About this task :: Your answer should be the lines below from the one with "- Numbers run" to the one with "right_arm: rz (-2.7", both included, given again exactly and with nothing added.

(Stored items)
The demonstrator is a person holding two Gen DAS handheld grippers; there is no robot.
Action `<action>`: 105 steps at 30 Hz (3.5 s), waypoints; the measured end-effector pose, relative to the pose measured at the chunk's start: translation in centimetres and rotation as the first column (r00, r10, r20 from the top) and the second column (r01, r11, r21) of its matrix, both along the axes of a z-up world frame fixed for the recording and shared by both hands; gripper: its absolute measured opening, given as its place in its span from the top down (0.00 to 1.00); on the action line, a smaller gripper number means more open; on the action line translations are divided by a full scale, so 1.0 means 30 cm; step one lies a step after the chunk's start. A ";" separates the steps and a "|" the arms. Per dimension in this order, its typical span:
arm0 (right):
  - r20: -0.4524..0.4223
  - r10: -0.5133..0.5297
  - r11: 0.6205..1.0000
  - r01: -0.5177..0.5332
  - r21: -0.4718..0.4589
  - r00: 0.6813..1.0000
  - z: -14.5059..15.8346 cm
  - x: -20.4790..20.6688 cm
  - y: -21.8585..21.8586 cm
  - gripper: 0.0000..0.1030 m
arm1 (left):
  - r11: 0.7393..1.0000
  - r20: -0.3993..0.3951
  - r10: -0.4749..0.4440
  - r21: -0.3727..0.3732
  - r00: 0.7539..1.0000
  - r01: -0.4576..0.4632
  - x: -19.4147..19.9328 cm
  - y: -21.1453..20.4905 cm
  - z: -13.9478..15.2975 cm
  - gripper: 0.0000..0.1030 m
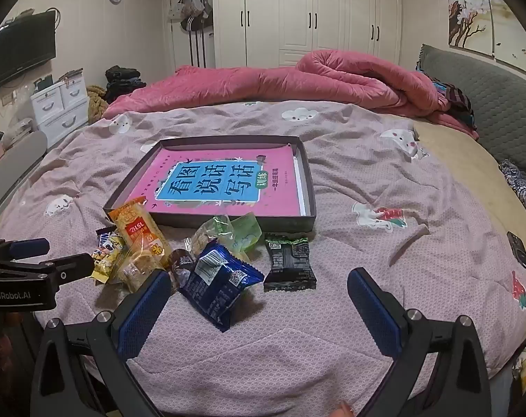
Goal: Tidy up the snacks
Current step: 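Move both tools toward the snack pile in front of the tray, then grasp the yellow cow-print wafer stick with left tool while right tool grasps blue cookie packet, then lift both snacks and lower them into the tray, opening both tools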
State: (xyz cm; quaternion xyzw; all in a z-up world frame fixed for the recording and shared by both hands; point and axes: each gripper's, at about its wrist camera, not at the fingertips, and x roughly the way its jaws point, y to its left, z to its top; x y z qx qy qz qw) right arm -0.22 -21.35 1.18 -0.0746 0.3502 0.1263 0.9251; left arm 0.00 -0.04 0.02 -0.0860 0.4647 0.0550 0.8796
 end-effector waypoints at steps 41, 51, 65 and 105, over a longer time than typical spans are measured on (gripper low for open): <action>-0.123 0.023 0.998 -0.015 0.065 0.992 -0.083 0.056 0.033 0.01 | 0.996 -0.077 0.010 -0.088 0.997 -0.016 0.080 0.086 -0.067 0.05; -0.231 -0.039 0.989 0.071 0.132 0.972 -0.142 0.122 0.028 0.00 | 0.992 -0.109 -0.031 -0.129 0.994 0.017 0.133 0.079 -0.097 0.50; -0.231 -0.033 0.990 0.064 0.127 0.972 -0.187 0.166 0.110 0.42 | 0.989 -0.158 -0.081 -0.133 0.984 0.060 0.184 0.034 -0.135 0.64; -0.116 0.103 0.966 -0.072 0.249 0.988 -0.050 0.114 0.016 1.00 | 0.974 0.007 -0.011 -0.226 1.000 0.012 0.116 0.177 0.025 0.82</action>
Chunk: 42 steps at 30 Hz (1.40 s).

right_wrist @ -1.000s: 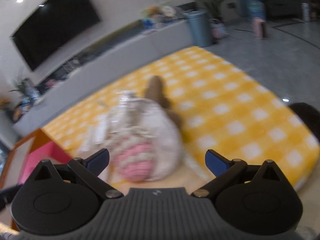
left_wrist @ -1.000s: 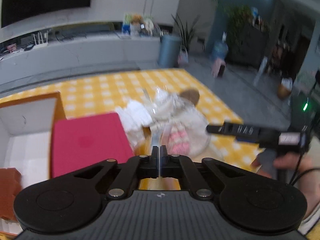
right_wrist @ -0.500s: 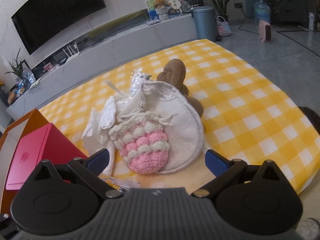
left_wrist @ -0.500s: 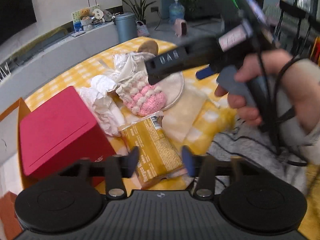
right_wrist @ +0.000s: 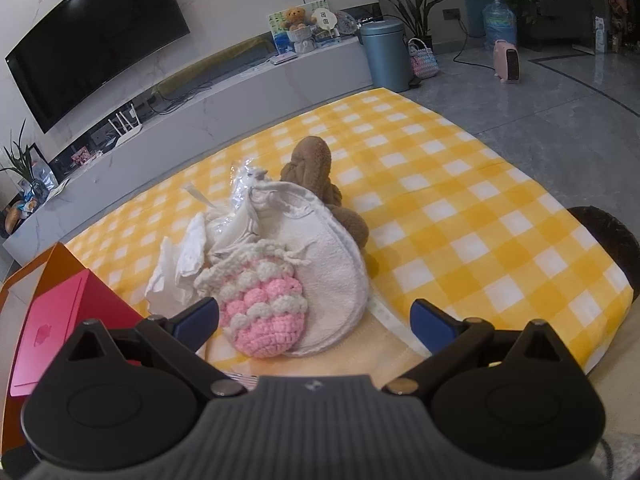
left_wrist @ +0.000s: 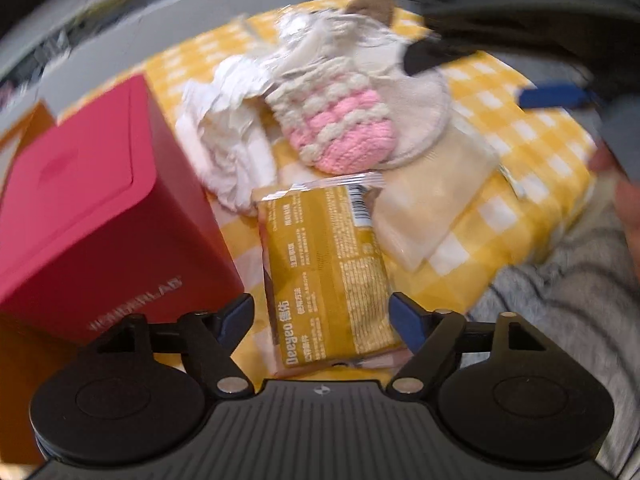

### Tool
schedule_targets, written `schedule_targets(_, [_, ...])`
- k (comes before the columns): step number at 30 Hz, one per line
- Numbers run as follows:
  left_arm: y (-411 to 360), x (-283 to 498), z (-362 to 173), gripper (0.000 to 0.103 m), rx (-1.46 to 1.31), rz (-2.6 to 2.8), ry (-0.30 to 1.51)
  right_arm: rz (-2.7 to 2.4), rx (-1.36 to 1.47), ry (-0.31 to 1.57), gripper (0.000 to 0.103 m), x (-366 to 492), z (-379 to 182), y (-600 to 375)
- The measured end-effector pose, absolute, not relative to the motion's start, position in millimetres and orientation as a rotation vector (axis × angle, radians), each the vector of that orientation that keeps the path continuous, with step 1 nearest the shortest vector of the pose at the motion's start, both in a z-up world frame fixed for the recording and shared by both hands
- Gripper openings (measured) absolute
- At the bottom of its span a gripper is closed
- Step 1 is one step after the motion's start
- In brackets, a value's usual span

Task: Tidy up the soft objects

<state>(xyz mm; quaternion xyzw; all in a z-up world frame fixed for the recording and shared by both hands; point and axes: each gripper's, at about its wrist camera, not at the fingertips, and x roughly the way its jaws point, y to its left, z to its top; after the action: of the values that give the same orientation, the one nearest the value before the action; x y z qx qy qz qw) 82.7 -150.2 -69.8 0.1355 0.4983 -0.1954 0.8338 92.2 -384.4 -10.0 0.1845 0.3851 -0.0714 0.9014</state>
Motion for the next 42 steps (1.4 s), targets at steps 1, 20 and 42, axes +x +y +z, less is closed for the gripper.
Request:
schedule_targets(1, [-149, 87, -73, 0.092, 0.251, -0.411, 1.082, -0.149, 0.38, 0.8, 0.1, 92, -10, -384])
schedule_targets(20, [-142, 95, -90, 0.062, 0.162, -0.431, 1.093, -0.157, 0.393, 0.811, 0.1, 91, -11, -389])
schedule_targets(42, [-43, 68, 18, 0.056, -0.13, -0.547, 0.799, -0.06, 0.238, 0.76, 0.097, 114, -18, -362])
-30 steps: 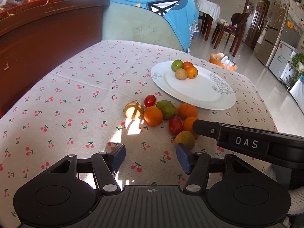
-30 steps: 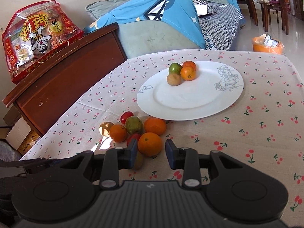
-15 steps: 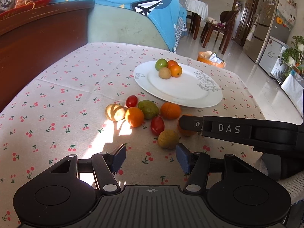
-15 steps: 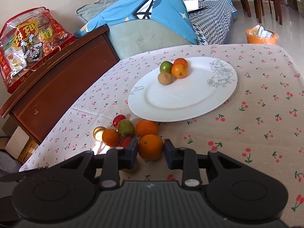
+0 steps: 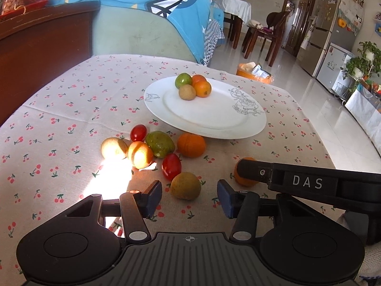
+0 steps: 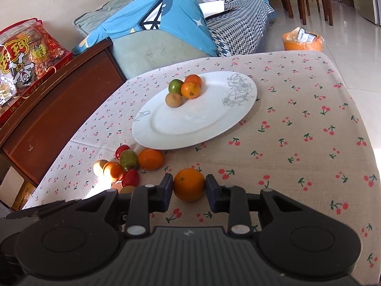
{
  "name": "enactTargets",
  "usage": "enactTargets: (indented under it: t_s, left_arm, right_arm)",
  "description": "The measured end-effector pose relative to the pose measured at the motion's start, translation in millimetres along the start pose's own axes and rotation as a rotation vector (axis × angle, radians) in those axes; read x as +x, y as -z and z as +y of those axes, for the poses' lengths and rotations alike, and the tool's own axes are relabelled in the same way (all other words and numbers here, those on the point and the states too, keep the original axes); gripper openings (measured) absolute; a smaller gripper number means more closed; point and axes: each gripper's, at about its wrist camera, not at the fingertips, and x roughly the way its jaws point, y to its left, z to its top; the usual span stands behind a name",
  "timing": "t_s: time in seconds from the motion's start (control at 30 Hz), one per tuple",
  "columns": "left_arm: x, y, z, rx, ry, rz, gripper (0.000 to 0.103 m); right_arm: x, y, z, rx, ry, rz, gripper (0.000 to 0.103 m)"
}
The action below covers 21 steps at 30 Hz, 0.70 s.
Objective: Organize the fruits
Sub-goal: 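Grasp an orange with the right gripper while the left gripper grasps a brown kiwi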
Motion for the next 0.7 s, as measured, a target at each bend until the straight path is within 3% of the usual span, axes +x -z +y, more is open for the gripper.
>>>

Solution to this task ::
- Numbers run as follows:
  left_arm: y (-411 to 360), x (-283 to 498), z (-362 to 173), gripper (0.000 to 0.103 m), rx (-1.46 to 1.31), rz (-2.6 to 2.8), ry (-0.30 to 1.51)
  right_arm: rz (-2.7 to 2.4), rx (-1.36 to 1.47), ry (-0.31 to 1.57), gripper (0.000 to 0.103 m), x (-366 to 492), z (-379 to 182), y (-600 to 375)

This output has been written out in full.